Work required >> Quote all lines below exactly. Images stay out.

Available data >>
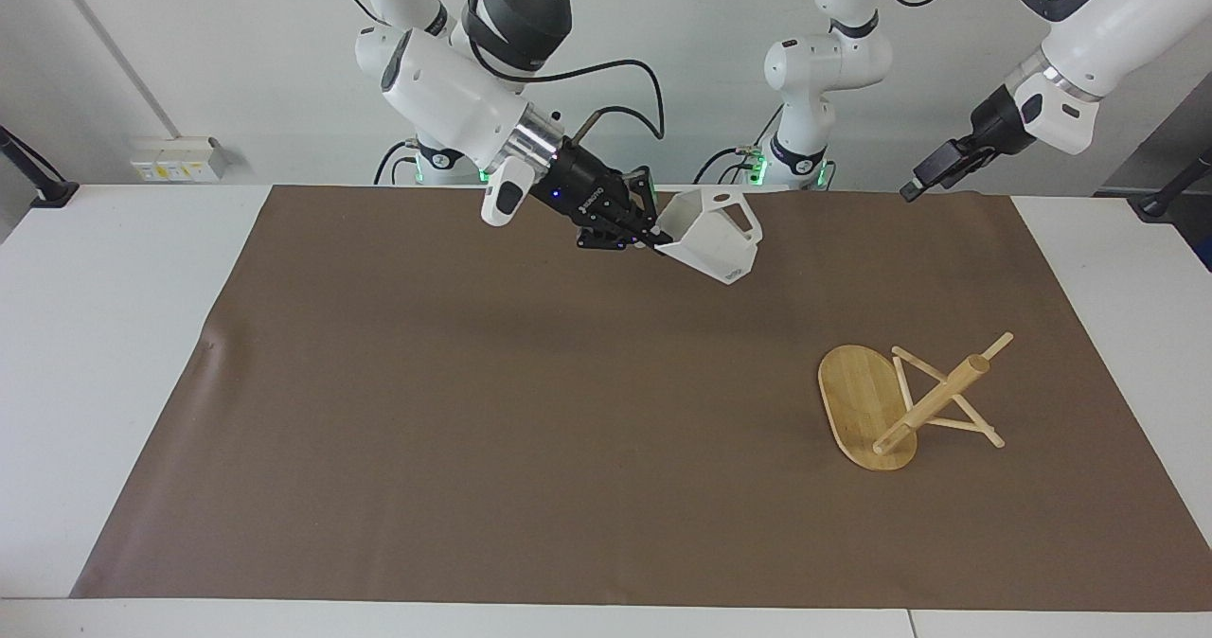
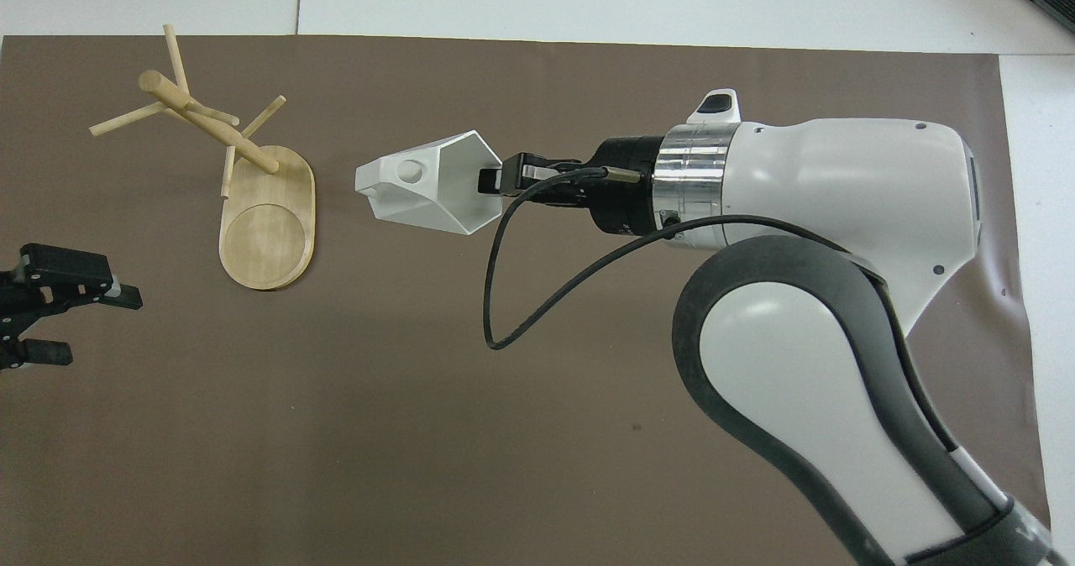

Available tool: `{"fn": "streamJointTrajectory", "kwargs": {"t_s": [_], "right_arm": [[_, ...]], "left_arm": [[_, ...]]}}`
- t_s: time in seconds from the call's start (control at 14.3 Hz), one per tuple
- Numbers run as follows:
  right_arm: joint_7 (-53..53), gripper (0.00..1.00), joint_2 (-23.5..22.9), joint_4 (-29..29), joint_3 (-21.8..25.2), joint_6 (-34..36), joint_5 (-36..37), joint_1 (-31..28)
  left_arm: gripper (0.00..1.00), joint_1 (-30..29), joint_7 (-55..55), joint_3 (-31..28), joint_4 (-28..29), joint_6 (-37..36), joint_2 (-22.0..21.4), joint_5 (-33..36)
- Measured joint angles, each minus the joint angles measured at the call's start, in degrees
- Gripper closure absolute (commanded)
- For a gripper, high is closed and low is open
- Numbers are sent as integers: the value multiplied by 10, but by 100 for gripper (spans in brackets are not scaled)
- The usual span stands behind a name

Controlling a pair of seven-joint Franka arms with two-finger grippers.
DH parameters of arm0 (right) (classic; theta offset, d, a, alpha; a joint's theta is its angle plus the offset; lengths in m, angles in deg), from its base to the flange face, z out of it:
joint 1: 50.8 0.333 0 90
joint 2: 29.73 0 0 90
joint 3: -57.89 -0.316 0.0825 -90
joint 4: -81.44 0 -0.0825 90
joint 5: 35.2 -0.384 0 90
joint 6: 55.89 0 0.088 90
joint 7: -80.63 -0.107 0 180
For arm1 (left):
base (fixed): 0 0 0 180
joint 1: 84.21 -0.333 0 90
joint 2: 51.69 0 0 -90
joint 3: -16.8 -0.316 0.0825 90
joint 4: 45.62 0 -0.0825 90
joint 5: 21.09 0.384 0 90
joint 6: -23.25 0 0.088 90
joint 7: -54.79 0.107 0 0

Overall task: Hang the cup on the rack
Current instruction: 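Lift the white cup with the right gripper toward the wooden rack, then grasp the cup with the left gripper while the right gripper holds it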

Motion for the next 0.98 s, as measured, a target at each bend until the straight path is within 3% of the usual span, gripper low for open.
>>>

Finished exercise >>
Available tool: `{"fn": "streamJointTrajectory", "kwargs": {"t_s": [_], "right_arm": [[_, ...]], "left_arm": [[_, ...]]}}`
- t_s: time in seconds from the call's start (control at 14.3 Hz), one per tuple
- Numbers run as follows:
  right_arm: joint_7 (-53..53), gripper (0.00..1.00), joint_2 (-23.5..22.9), joint_4 (-29..29), joint_3 (-21.8..25.2), joint_6 (-34..36), joint_5 (-36..37), joint_1 (-31..28)
  left_arm: gripper (0.00..1.00), joint_1 (-30..29), joint_7 (-55..55), joint_3 (-31..28), joint_4 (-28..29), joint_6 (-37..36), joint_2 (-22.0..21.4), joint_5 (-33..36)
- Measured joint angles, each minus the joint angles measured at the call's start, in degrees
- Gripper closure absolute (commanded)
- For a gripper, high is closed and low is open
- Numbers are sent as integers: the value multiplied by 10, but by 100 for gripper (spans in brackets are not scaled)
- The usual span stands behind a name

Controlling a pair of seven-joint Franka arms with two-finger grippers.
DH parameters of arm0 (right) (classic; theta offset, d, a, alpha; a joint's theta is its angle plus the offset; lengths in m, angles in deg), from its base to the flange face, z out of it:
joint 1: 50.8 0.333 0 90
joint 2: 29.73 0 0 90
joint 3: -57.89 -0.316 0.0825 -90
joint 4: -81.44 0 -0.0825 90
joint 5: 35.2 -0.384 0 90
joint 6: 55.89 0 0.088 90
joint 7: -80.63 -0.107 0 180
For arm1 (left):
base (fixed): 0 0 0 180
joint 1: 84.21 -0.333 0 90
joint 2: 51.69 0 0 -90
joint 3: -16.8 -0.316 0.0825 90
joint 4: 45.62 0 -0.0825 90
joint 5: 21.09 0.384 0 90
joint 6: -23.25 0 0.088 90
joint 7: -54.79 0.107 0 0

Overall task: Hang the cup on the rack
Current instruction: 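Lift the white cup with the right gripper toward the wooden rack, then grasp the cup with the left gripper while the right gripper holds it
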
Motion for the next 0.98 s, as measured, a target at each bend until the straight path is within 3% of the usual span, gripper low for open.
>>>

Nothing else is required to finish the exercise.